-- Task objective --
What is needed is an exact copy of the records below, without the pictures.

-- Supplied material --
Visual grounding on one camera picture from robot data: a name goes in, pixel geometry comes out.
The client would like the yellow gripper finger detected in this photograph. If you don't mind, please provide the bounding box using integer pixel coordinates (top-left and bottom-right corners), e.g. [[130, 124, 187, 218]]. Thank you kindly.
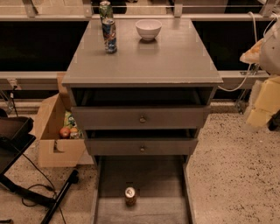
[[246, 76, 280, 128]]

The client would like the orange soda can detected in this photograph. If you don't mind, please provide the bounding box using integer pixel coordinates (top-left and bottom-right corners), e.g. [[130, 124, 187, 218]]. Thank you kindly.
[[124, 186, 137, 206]]

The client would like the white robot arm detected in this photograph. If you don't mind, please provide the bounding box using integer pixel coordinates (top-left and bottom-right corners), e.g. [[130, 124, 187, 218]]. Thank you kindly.
[[240, 21, 280, 128]]

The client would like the grey drawer cabinet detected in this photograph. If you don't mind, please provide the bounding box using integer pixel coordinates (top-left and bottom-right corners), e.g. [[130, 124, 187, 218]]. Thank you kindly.
[[61, 17, 224, 162]]

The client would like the grey bottom drawer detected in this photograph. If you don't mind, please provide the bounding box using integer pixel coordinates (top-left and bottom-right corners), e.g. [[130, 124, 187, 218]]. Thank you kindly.
[[90, 156, 194, 224]]

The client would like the grey drawer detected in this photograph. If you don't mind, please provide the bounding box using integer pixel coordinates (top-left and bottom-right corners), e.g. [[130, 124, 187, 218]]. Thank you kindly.
[[90, 156, 194, 224], [72, 87, 210, 130], [85, 129, 198, 156]]

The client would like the grey top drawer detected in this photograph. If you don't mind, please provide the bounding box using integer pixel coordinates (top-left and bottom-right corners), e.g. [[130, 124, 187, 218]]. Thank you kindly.
[[72, 87, 210, 130]]

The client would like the grey middle drawer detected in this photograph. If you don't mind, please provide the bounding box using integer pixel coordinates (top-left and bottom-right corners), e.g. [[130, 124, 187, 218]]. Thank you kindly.
[[85, 129, 198, 156]]

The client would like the blue patterned tall can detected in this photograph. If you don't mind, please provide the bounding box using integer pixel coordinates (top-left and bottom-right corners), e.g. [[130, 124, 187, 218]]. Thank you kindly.
[[101, 18, 117, 53]]

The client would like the green soda can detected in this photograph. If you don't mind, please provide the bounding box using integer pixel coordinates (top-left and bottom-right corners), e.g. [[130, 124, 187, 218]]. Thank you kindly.
[[99, 0, 114, 25]]

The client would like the white ceramic bowl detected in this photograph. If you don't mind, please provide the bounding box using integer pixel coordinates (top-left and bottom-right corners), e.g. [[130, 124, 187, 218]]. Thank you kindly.
[[136, 19, 162, 40]]

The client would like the green snack bag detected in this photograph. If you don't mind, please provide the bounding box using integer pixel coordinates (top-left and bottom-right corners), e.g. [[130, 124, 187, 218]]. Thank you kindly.
[[64, 111, 76, 129]]

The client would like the red apple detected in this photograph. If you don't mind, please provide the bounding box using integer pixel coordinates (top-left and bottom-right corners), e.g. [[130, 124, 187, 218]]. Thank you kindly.
[[59, 127, 71, 138]]

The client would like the cardboard box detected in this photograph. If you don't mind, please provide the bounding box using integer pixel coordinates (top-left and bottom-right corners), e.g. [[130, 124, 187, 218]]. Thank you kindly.
[[34, 73, 86, 167]]

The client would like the black stand with tray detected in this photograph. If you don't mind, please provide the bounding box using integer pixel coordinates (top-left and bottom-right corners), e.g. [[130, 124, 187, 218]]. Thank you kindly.
[[0, 108, 79, 224]]

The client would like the white cable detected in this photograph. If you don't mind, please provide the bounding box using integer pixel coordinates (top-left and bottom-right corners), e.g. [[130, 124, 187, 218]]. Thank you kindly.
[[217, 11, 280, 93]]

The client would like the black floor cable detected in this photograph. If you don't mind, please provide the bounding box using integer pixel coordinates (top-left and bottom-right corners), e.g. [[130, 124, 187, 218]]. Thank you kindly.
[[11, 145, 67, 224]]

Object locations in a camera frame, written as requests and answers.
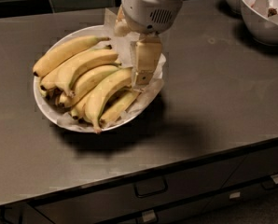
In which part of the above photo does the white drawer label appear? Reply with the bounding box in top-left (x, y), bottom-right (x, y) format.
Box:
top-left (229, 191), bottom-right (241, 200)

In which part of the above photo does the right drawer front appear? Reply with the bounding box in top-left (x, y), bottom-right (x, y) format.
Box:
top-left (224, 146), bottom-right (278, 187)

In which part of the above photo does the drawer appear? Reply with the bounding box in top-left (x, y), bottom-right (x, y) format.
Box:
top-left (224, 146), bottom-right (278, 187)
top-left (33, 156), bottom-right (249, 224)

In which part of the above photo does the black drawer handle centre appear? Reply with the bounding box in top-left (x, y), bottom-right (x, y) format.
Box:
top-left (133, 176), bottom-right (168, 198)

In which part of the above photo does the large yellow banana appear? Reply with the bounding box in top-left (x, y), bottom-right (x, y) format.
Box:
top-left (84, 67), bottom-right (132, 133)

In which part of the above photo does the lower right yellow banana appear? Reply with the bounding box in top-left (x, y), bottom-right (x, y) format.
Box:
top-left (99, 91), bottom-right (140, 127)

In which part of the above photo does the top yellow banana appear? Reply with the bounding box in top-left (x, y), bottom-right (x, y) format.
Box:
top-left (33, 35), bottom-right (110, 77)

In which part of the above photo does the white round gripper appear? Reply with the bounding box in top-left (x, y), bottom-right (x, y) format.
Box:
top-left (114, 0), bottom-right (183, 91)

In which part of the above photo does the small hidden yellow banana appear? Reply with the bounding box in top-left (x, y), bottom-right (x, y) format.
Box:
top-left (69, 92), bottom-right (90, 119)

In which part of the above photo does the middle yellow banana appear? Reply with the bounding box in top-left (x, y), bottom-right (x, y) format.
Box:
top-left (58, 65), bottom-right (119, 108)

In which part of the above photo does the white bowl right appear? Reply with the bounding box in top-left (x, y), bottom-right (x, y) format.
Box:
top-left (240, 0), bottom-right (278, 46)

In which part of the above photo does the upper drawer front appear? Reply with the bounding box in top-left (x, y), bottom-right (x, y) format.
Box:
top-left (33, 156), bottom-right (249, 224)

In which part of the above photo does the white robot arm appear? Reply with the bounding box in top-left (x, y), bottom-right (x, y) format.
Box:
top-left (114, 0), bottom-right (183, 90)

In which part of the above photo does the white bowl with bananas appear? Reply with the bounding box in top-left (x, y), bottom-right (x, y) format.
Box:
top-left (33, 25), bottom-right (165, 133)

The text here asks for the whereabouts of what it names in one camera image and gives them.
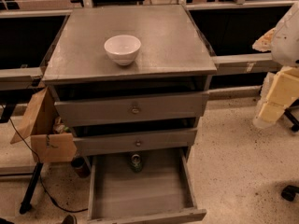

-- Solution --
Visual grounding on one camera picture from robot data: a name goes in, pixel geometry comes out.
The client would like the yellow gripper finger detected in this photograph. If you don't mind, please provide the bounding box using integer pixel coordinates (top-left and bottom-right corners), e.g. [[130, 124, 187, 218]]. Thank you kindly.
[[246, 76, 280, 128]]

The client would like the orange soda can detected in this photograph. If you don't mind, please provide the bounding box using integer pixel coordinates (top-left and bottom-right corners), e.g. [[130, 124, 187, 218]]. Thank you kindly.
[[124, 186, 137, 206]]

The client would like the white robot arm detected in this photograph. If you don't mind, please provide the bounding box using integer pixel coordinates (top-left and bottom-right corners), e.g. [[130, 124, 187, 218]]. Thank you kindly.
[[240, 21, 280, 128]]

The client would like the grey drawer cabinet detected in this photograph. If you don't mind, please provide the bounding box using integer pixel coordinates (top-left and bottom-right corners), e.g. [[130, 124, 187, 218]]. Thank you kindly.
[[61, 17, 224, 162]]

The client would like the grey bottom drawer detected in this photograph. If you don't mind, please provide the bounding box using integer pixel coordinates (top-left and bottom-right corners), e.g. [[130, 124, 187, 218]]. Thank you kindly.
[[90, 156, 194, 224]]

The client would like the grey drawer detected in this photograph. If you don't mind, please provide the bounding box using integer pixel coordinates (top-left and bottom-right corners), e.g. [[130, 124, 187, 218]]. Thank you kindly.
[[90, 156, 194, 224], [72, 87, 210, 130], [85, 129, 198, 156]]

The client would like the grey top drawer detected in this photograph. If you don't mind, please provide the bounding box using integer pixel coordinates (top-left and bottom-right corners), e.g. [[130, 124, 187, 218]]. Thank you kindly.
[[72, 87, 210, 130]]

The client would like the grey middle drawer detected in this photograph. If you don't mind, please provide the bounding box using integer pixel coordinates (top-left and bottom-right corners), e.g. [[130, 124, 187, 218]]. Thank you kindly.
[[85, 129, 198, 156]]

The client would like the blue patterned tall can detected in this photograph. If you don't mind, please provide the bounding box using integer pixel coordinates (top-left and bottom-right corners), e.g. [[130, 124, 187, 218]]. Thank you kindly.
[[101, 18, 117, 53]]

The client would like the green soda can detected in this photograph. If you don't mind, please provide the bounding box using integer pixel coordinates (top-left and bottom-right corners), e.g. [[130, 124, 187, 218]]. Thank you kindly.
[[99, 0, 114, 25]]

The client would like the white ceramic bowl detected in this photograph. If you don't mind, please provide the bounding box using integer pixel coordinates (top-left and bottom-right corners), e.g. [[130, 124, 187, 218]]. Thank you kindly.
[[136, 19, 162, 40]]

The client would like the green snack bag detected in this photograph. If you don't mind, please provide the bounding box using integer pixel coordinates (top-left and bottom-right corners), e.g. [[130, 124, 187, 218]]. Thank you kindly.
[[64, 111, 76, 129]]

The client would like the red apple detected in this photograph. If you don't mind, please provide the bounding box using integer pixel coordinates (top-left and bottom-right corners), e.g. [[130, 124, 187, 218]]. Thank you kindly.
[[59, 127, 71, 138]]

The client would like the cardboard box detected in this photograph. If you don't mind, please provide the bounding box using integer pixel coordinates (top-left and bottom-right corners), e.g. [[130, 124, 187, 218]]. Thank you kindly.
[[34, 73, 86, 167]]

The client would like the black stand with tray detected in this photograph. If you don't mind, please provide the bounding box using integer pixel coordinates (top-left and bottom-right corners), e.g. [[130, 124, 187, 218]]. Thank you kindly.
[[0, 108, 79, 224]]

The client would like the white cable detected in this photograph. If you don't mind, please provide the bounding box using integer pixel coordinates (top-left and bottom-right corners), e.g. [[130, 124, 187, 218]]. Thank you kindly.
[[217, 11, 280, 93]]

The client would like the black floor cable detected in this photograph. If you don't mind, please provide the bounding box using integer pixel coordinates (top-left and bottom-right corners), e.g. [[130, 124, 187, 218]]. Thank you kindly.
[[11, 145, 67, 224]]

Object locations in a camera frame, written as requests and answers.
In which part of the above photo does the white drawer label appear? Reply with the bounding box in top-left (x, y), bottom-right (x, y) format.
Box:
top-left (229, 191), bottom-right (241, 200)

In which part of the above photo does the right drawer front appear? Reply with the bounding box in top-left (x, y), bottom-right (x, y) format.
Box:
top-left (224, 146), bottom-right (278, 187)

In which part of the above photo does the drawer appear? Reply with the bounding box in top-left (x, y), bottom-right (x, y) format.
Box:
top-left (224, 146), bottom-right (278, 187)
top-left (33, 156), bottom-right (249, 224)

In which part of the above photo does the black drawer handle centre appear? Reply with the bounding box in top-left (x, y), bottom-right (x, y) format.
Box:
top-left (133, 176), bottom-right (168, 198)

In which part of the above photo does the large yellow banana appear? Reply with the bounding box in top-left (x, y), bottom-right (x, y) format.
Box:
top-left (84, 67), bottom-right (132, 133)

In which part of the above photo does the lower right yellow banana appear? Reply with the bounding box in top-left (x, y), bottom-right (x, y) format.
Box:
top-left (99, 91), bottom-right (140, 127)

In which part of the above photo does the top yellow banana appear? Reply with the bounding box in top-left (x, y), bottom-right (x, y) format.
Box:
top-left (33, 35), bottom-right (110, 77)

In which part of the above photo does the white round gripper appear? Reply with the bounding box in top-left (x, y), bottom-right (x, y) format.
Box:
top-left (114, 0), bottom-right (183, 91)

In which part of the above photo does the small hidden yellow banana appear? Reply with the bounding box in top-left (x, y), bottom-right (x, y) format.
Box:
top-left (69, 92), bottom-right (90, 119)

In which part of the above photo does the middle yellow banana appear? Reply with the bounding box in top-left (x, y), bottom-right (x, y) format.
Box:
top-left (58, 65), bottom-right (119, 108)

In which part of the above photo does the white bowl right appear? Reply with the bounding box in top-left (x, y), bottom-right (x, y) format.
Box:
top-left (240, 0), bottom-right (278, 46)

In which part of the above photo does the upper drawer front appear? Reply with the bounding box in top-left (x, y), bottom-right (x, y) format.
Box:
top-left (33, 156), bottom-right (249, 224)

In which part of the above photo does the white robot arm appear? Reply with the bounding box in top-left (x, y), bottom-right (x, y) format.
Box:
top-left (114, 0), bottom-right (183, 90)

In which part of the above photo does the white bowl with bananas appear? Reply with the bounding box in top-left (x, y), bottom-right (x, y) format.
Box:
top-left (33, 25), bottom-right (165, 133)

The text here asks for the whereabouts of what it names in one camera image and gives them.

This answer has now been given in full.